● **Instructions to follow**
Repeat word for word everything from the line containing "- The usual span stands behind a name" to the end of the listing, first and last lines included, and only that.

+++ Given data

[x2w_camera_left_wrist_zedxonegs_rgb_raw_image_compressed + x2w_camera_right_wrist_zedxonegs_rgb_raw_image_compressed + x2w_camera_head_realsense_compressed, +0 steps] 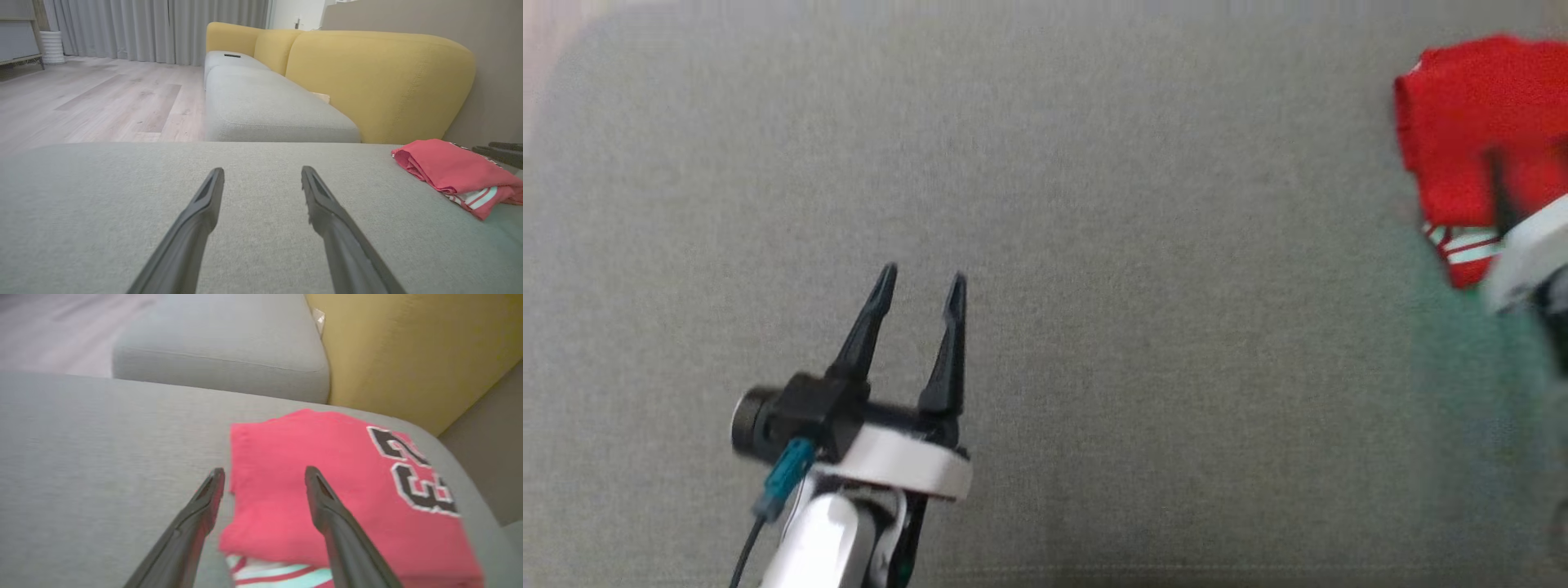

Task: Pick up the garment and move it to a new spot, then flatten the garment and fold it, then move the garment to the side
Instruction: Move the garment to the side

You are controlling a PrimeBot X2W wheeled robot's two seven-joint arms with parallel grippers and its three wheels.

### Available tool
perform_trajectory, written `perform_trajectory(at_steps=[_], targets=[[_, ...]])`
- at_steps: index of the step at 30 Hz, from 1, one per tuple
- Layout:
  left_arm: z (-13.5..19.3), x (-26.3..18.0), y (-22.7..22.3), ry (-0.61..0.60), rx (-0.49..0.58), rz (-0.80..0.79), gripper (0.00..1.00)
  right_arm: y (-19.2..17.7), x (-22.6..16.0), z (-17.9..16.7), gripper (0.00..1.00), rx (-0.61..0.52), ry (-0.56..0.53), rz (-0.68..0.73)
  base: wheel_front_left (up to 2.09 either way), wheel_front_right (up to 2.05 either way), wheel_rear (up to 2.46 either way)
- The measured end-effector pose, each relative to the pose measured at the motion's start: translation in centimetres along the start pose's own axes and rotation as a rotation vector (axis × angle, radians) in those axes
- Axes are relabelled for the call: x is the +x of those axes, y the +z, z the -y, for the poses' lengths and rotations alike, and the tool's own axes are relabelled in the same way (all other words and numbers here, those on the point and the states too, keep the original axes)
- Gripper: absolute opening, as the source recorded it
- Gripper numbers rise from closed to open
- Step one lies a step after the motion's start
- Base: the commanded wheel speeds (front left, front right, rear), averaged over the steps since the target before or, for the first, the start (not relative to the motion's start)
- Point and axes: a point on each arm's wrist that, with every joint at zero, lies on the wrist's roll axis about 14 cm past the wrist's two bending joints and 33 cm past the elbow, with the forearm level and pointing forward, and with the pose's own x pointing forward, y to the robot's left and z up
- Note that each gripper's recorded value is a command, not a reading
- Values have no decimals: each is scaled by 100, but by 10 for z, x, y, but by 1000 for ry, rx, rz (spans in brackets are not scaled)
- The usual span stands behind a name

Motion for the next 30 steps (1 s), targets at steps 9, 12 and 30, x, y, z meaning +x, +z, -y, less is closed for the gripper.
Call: perform_trajectory(at_steps=[9, 12, 30], targets=[[-11, -51, 9, 100, -19, 4, 100, -17, -69, -112, 100, 167, 218, 177, 0, 0, 0], [-14, -67, 17, 129, -15, 26, 100, -25, -94, -134, 100, 248, 255, 235, 0, 0, 0], [-25, -120, 25, 170, 7, 63, 100, -35, -177, -141, 100, 311, 206, 440, 0, 0, 0]])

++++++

● **Output for this task**
- The usual span stands behind a name

Motion for the next 30 steps (1 s), targets at steps 9, 12 and 30, x, y, z meaning +x, +z, -y, less is closed for the gripper.
Call: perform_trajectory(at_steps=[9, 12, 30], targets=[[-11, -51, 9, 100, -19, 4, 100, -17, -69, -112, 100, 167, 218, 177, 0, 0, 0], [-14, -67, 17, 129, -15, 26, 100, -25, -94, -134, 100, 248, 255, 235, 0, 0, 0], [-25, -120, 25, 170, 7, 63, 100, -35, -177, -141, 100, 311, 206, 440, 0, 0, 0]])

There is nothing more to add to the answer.